A man relaxes on a bench in London on Wednesday next to a sculpture of Paddington Bear, as the United Kingdom remains in lockdown to help curb the spread of the novel coronavirus. [FRANK AUGSTEIN/THE ASSOCIATED PRESS]
With terms such as WFH, social distancing and self-isolation now in common parlance, the Oxford English Dictionary has made an extraordinary update to include Covid-19 and words related to the pandemic in its definitive record of the English language.
随着“WFH”（work from home，在家办公）、“保持社交距离”和“自我隔离”等词汇成为常用词，《牛津英语词典》进行了一次非常规更新，将新冠肺炎疫情相关词汇纳入其中。
The dictionary’s executive editor Bernadette Paton said that it was “a rare experience for lexicographers to observe an exponential rise in usage of a single word in a very short period of time, and for that word to come overwhelmingly to dominate global discourse, even to the exclusion of most other topics”.
Covid-19 has done that, and has thus been added as a new entry in the OED, where it is described as “an acute respiratory illness in humans caused by a coronavirus, which is capable of producing severe symptoms and death, esp. in the elderly and others with underlying health conditions”.
“As something of a departure, this update comes outside of our usual quarterly publication cycle,” said Paton. “But these are extraordinary times, and OED lexicographers, who like many others are all working from home … are tracking the development of the language of the pandemic and offering a linguistic and historical context to their usage.”
The OED’s analysis of more than 8bn words of online news stories found that coronavirus and Covid-19, a shortening of coronavirus disease 2019, are now dominating global discourse. While back in December, words such as Brexit, impeachment and climate dominated news, by January, coronavirus was seeing significant use alongside current affairs terms such as bushfire, koala, Iraqi, locust and assassination. By March every single word in the OED’s top 20 list of keywords was related to coronavirus.

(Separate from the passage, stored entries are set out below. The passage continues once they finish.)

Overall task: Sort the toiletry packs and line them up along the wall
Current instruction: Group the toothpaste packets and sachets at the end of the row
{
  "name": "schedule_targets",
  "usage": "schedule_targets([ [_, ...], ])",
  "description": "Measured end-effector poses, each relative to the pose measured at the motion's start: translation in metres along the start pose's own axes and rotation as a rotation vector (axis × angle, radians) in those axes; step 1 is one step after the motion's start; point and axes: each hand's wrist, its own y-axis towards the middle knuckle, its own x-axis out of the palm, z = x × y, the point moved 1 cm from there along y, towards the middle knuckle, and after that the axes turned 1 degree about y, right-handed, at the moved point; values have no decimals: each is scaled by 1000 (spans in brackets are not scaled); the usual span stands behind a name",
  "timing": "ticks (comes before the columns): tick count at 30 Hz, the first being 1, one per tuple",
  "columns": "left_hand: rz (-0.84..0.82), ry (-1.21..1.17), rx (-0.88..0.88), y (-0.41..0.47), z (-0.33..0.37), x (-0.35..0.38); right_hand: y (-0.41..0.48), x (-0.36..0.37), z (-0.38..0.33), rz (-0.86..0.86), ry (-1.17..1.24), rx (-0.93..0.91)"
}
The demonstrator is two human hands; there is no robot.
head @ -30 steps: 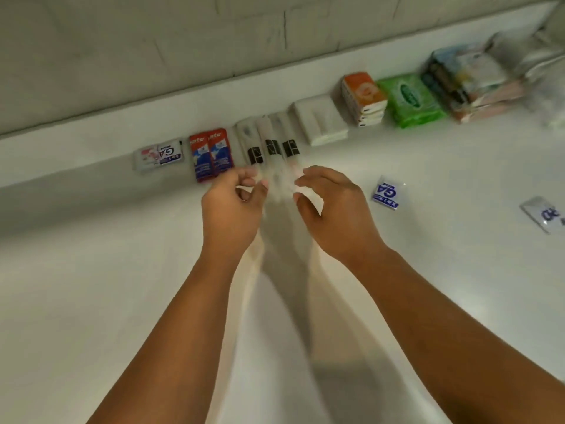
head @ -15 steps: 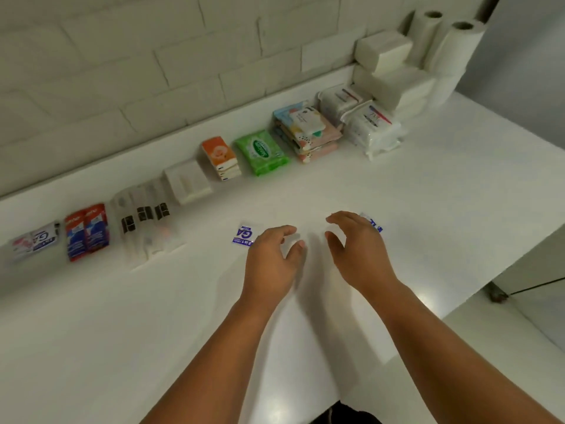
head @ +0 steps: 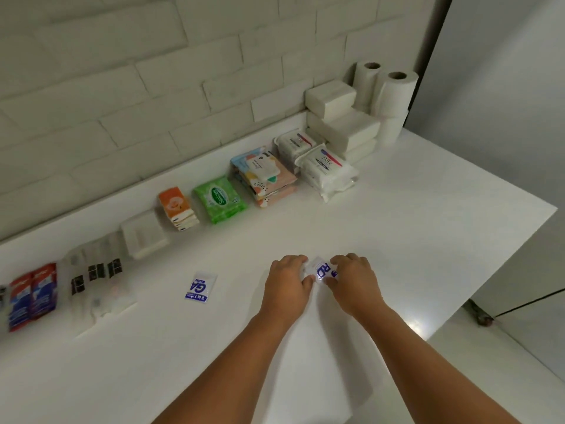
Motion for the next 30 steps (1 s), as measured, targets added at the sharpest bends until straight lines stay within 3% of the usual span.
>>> schedule_targets([
  [8, -38, -63, 8, 15, 3, 4, 15, -6, -1, -121, -38, -6],
  [15, 36, -310, -83, -1, -8, -20, 15, -15, -20, -117, 736, 25],
  [19, 84, -375, -154, -14, -29, -45, 12, -6, -55, -205, 941, -15],
  [22, 191, -485, -190, -27, -43, -72, 12, 5, -83, -226, 801, -115],
  [25, 287, -449, -189, -44, -65, -104, 10, 18, -119, -254, 655, -245],
  [30, 352, -331, -245, -83, -118, -155, -3, 50, -194, -349, 661, -365],
])
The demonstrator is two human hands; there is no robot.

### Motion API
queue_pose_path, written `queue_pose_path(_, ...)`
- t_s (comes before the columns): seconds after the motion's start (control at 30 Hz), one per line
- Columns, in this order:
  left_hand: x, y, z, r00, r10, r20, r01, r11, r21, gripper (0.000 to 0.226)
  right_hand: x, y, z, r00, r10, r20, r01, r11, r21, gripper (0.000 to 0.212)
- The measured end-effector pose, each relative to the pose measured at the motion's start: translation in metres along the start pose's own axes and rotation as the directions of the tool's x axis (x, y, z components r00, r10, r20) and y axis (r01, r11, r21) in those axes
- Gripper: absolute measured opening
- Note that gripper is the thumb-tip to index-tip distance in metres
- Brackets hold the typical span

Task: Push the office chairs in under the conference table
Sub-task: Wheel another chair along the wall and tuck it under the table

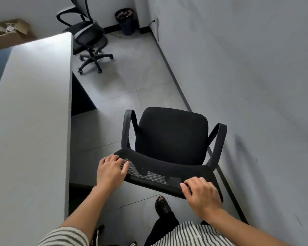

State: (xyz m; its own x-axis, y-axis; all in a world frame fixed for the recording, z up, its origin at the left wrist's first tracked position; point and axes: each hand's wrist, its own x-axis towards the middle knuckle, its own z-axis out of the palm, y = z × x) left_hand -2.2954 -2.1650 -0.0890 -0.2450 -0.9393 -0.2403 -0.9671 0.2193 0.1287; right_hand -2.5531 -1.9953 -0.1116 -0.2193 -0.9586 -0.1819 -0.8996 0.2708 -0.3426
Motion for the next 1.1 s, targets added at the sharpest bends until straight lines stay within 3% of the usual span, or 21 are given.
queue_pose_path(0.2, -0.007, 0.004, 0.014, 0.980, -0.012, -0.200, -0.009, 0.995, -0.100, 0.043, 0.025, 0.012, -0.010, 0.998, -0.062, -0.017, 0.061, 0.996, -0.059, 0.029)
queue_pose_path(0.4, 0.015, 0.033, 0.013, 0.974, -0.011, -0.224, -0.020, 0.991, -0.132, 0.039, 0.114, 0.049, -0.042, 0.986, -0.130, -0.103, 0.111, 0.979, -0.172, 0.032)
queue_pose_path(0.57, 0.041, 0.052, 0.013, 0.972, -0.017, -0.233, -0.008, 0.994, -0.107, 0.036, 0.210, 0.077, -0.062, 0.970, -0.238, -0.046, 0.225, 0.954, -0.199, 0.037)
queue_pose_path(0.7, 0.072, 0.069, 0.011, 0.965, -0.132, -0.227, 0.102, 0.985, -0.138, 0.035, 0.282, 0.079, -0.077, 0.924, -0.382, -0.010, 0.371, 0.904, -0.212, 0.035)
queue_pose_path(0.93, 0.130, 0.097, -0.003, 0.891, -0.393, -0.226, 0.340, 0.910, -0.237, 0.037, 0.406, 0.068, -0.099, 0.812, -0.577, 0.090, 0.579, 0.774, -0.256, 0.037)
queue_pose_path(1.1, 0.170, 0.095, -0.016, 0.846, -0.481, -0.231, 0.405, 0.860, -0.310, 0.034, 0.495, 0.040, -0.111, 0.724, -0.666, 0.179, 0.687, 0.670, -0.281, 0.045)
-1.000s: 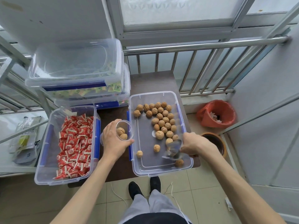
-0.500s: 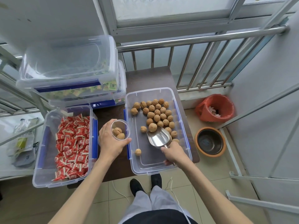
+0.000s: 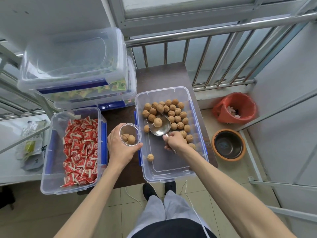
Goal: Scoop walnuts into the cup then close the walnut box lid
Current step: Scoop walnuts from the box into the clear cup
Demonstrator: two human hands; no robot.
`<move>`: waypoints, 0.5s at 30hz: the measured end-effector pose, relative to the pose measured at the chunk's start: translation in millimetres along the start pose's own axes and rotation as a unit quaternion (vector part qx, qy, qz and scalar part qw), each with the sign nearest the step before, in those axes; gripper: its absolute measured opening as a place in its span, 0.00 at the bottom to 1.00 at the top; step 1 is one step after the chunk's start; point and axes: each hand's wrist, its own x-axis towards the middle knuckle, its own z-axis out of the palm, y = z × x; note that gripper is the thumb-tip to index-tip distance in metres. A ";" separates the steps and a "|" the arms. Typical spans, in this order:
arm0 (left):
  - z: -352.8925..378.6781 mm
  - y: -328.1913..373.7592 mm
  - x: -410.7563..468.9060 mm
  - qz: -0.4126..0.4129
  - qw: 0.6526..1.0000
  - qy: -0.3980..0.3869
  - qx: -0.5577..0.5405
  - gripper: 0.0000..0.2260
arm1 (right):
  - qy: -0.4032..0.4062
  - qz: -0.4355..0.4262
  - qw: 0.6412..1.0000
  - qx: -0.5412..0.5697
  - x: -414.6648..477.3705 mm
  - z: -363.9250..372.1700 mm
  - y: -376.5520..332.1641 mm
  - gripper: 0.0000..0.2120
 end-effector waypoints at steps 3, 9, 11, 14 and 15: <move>0.0 1.0 -0.8 -0.005 1.000 0.000 0.000 0.39 | -0.011 -0.010 1.000 -0.002 13.4 9.0 -12.3 0.11; -1.0 -0.2 -0.2 -0.018 1.000 0.000 -0.010 0.39 | -0.004 -0.020 1.000 0.024 30.5 14.1 -17.8 0.08; -1.2 0.8 0.0 -0.023 1.000 -0.003 -0.010 0.39 | 0.000 -0.032 0.999 0.041 31.7 13.5 -15.7 0.08; -2.0 2.1 -0.1 -0.025 1.000 -0.001 -0.012 0.39 | 0.008 -0.046 0.996 0.075 33.4 14.8 -11.6 0.08; -2.2 2.5 -0.3 -0.026 1.000 0.001 -0.013 0.39 | 0.011 -0.049 0.995 0.088 34.1 14.9 -11.7 0.09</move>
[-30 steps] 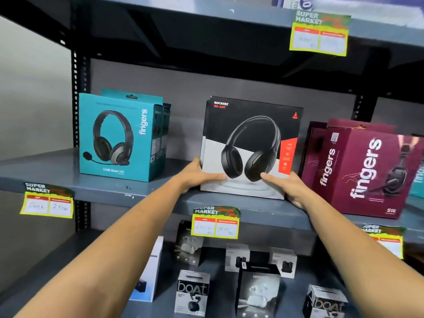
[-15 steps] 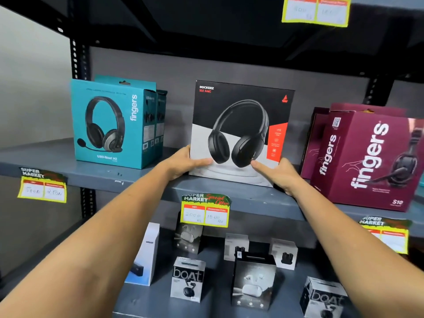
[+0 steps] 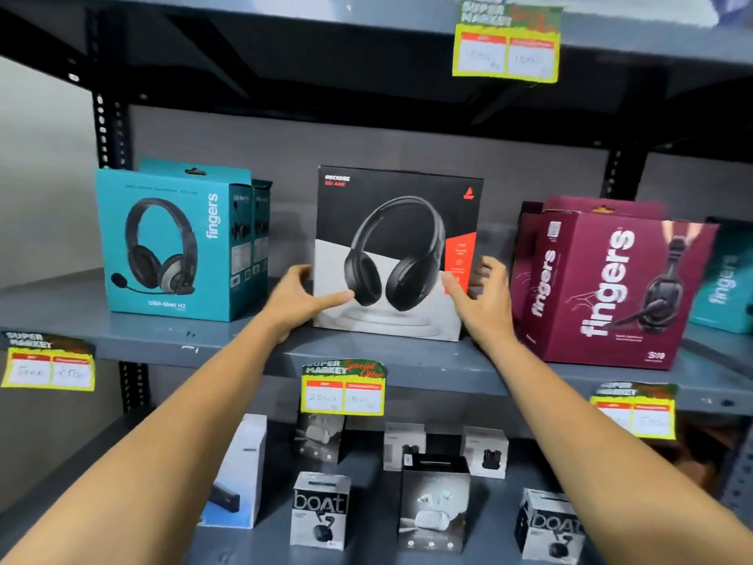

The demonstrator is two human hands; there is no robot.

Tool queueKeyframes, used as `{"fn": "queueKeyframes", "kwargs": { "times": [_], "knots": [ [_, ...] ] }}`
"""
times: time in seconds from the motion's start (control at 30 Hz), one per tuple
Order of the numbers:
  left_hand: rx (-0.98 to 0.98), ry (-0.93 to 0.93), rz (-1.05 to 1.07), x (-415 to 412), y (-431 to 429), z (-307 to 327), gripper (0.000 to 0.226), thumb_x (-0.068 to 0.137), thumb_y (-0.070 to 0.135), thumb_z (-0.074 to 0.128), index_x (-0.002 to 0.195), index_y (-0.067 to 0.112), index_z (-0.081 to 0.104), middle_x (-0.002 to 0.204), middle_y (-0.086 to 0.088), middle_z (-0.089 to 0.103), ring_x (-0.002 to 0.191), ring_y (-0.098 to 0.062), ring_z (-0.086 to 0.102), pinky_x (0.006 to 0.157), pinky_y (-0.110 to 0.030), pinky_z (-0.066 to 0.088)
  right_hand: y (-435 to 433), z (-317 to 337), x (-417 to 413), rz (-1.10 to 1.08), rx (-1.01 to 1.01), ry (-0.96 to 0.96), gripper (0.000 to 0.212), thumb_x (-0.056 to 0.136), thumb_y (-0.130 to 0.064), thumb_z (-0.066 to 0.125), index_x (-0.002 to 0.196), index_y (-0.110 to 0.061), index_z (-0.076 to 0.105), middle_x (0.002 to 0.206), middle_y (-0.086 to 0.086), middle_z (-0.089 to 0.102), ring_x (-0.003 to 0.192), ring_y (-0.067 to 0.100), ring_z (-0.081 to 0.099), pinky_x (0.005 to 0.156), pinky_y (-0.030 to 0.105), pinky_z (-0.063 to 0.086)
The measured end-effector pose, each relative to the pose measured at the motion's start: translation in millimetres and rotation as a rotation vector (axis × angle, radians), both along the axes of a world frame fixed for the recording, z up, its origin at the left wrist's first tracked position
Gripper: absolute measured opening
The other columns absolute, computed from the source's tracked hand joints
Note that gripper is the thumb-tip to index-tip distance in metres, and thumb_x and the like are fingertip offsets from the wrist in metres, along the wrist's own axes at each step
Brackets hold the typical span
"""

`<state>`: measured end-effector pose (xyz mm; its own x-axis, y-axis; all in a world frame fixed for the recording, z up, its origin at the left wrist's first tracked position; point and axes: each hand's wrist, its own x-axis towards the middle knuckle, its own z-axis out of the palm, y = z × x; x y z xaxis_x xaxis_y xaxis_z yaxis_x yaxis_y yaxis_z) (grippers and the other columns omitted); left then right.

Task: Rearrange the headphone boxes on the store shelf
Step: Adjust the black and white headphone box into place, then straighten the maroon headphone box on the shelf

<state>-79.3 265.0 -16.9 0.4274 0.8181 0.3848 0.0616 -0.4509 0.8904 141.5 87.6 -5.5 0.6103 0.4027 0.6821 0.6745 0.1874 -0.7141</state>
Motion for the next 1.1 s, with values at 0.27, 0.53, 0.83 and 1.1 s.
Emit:
{"fn": "queueKeyframes", "kwargs": {
  "times": [0.27, 0.53, 0.83, 1.1],
  "knots": [
    [0.475, -0.414, 0.426, 13, -98, 18, 0.032, 0.081, 0.027, 0.076, 0.064, 0.013, 0.052, 0.055, 0.007, 0.051, 0.052, -0.004, 0.050, 0.062, -0.018, 0.043, -88, -6, 9, -0.358, 0.304, -0.512, 0.027, 0.088, -0.026, 0.060, 0.092, 0.000, 0.054, 0.092, 0.014, 0.054, 0.086, 0.017, 0.045, 0.080, 0.027, 0.040],
    [0.298, -0.171, -0.109, 167, -229, -5, 0.079, 0.063, 0.050, 0.088, 0.122, 0.011, 0.053, 0.119, 0.003, 0.055, 0.109, -0.010, 0.054, 0.098, -0.026, 0.045, -182, 12, 107, -0.521, 0.216, -0.365, 0.074, 0.075, -0.045, 0.072, 0.126, 0.001, 0.043, 0.137, 0.022, 0.042, 0.128, 0.032, 0.038, 0.109, 0.042, 0.030],
    [0.008, 0.047, -0.235, 266, -214, 2, 0.123, 0.017, 0.071, 0.090, 0.124, 0.025, 0.051, 0.123, 0.006, 0.063, 0.108, -0.013, 0.064, 0.098, -0.038, 0.053, -194, 1, 207, 0.174, -0.149, 0.297, 0.110, 0.041, -0.059, 0.091, 0.135, -0.019, 0.049, 0.122, 0.005, 0.068, 0.101, 0.017, 0.069, 0.082, 0.032, 0.055],
    [-0.137, -0.018, -0.347, 284, -206, 3, 0.090, 0.048, 0.035, 0.098, 0.123, 0.017, 0.053, 0.117, 0.001, 0.070, 0.101, -0.013, 0.067, 0.091, -0.031, 0.054, -178, 4, 231, 0.375, -0.151, 0.424, 0.086, 0.058, -0.040, 0.081, 0.134, -0.015, 0.050, 0.111, 0.009, 0.071, 0.090, 0.018, 0.072, 0.071, 0.029, 0.060]
  ]
}}
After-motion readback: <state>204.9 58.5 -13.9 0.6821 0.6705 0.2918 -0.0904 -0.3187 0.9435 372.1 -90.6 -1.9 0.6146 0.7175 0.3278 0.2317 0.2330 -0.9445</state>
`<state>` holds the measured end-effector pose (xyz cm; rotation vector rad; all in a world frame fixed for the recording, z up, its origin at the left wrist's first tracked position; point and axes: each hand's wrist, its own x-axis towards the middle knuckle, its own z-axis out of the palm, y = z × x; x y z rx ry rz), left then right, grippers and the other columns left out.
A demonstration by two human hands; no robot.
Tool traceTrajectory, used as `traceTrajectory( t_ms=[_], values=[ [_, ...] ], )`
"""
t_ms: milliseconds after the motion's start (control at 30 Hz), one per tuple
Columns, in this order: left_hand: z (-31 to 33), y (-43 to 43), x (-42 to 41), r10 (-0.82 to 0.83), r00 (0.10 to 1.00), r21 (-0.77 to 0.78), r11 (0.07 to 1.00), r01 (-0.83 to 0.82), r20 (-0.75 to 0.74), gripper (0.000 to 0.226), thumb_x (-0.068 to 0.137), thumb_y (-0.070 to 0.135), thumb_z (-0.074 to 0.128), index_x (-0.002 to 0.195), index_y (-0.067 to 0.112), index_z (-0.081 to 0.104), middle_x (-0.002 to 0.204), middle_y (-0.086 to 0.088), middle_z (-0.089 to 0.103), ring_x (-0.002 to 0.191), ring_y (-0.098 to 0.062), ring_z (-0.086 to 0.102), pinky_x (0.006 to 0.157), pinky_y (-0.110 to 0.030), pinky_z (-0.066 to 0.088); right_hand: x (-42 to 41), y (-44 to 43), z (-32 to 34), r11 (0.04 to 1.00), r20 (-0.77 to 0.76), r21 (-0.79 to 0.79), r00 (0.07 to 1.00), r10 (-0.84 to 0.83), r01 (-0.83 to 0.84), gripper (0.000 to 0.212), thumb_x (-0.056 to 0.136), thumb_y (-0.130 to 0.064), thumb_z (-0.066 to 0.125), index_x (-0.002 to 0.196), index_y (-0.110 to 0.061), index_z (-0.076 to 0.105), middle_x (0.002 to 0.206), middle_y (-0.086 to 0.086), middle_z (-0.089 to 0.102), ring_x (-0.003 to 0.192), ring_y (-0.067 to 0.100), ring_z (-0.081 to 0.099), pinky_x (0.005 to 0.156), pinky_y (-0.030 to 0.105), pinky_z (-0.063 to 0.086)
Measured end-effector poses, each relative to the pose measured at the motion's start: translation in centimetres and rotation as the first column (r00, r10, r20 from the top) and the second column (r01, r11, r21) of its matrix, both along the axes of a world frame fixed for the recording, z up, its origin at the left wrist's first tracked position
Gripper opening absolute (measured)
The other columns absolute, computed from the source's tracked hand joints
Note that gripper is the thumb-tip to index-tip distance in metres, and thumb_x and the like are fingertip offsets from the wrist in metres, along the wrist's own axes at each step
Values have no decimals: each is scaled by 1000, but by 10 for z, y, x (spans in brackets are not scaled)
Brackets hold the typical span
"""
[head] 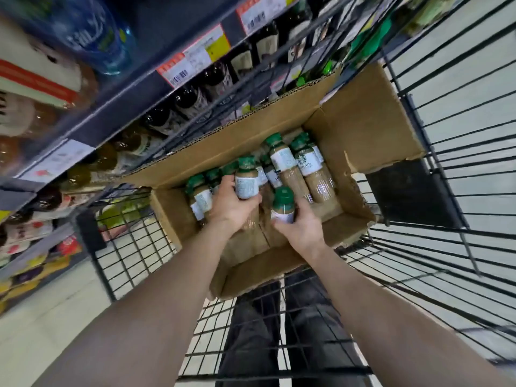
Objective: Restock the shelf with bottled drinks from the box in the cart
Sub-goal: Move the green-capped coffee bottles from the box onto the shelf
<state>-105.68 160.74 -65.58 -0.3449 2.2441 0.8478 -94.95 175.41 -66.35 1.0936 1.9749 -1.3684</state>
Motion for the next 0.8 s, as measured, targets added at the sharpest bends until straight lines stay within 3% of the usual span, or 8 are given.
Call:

“In January, the words mainly relate to naming and describing the virus: coronavirus, SARS, virus, human-to-human, respiratory, flu-like,” said the OED in an analysis. “By March, the keywords reflect the social impact of the virus, and issues surrounding the medical response: social distancing, self-isolation and self-quarantine, lockdown, non-essential (as in non-essential travel), and postpone are all especially frequent, as are PPE and ventilator.”
The OED’s lexicographers have noticed a rise in the use of specialist medical terms and new acronyms, such as WFH and PPE. The first noted usage of working from home was in 1995, but Paton notes that “the abbreviation was known to very few before it became a way of life for so many of us”. The abbreviation PPE, for personal protective equipment, dates back to 1977 but was “formerly probably restricted to healthcare and emergency professionals”.
Social distancing, first used in 1957, “was originally an attitude rather than a physical term, referring to an aloofness or a deliberate attempt to distance oneself from others socially. Now we all understand it as keeping a physical distance between ourselves and others to avoid infection,” wrote Paton.
Previous pandemics have also given rise to new vocabulary. Usage of “pestilence”, or “a fatal epidemic or disease”, first appears in 1382, not long after the bubonic plague peaked in Europe between 1347 and 1351. The adjective “self-quarantined” was first used in 1878 to describe the actions of the villagers of Eyam in the 17th century, who isolated themselves to prevent the second wave of “Black Death” from spreading to surrounding villages.
“It is a consistent theme of lexicography that great social change brings great linguistic change, and that has never been truer than in this current global crisis,” wrote Paton.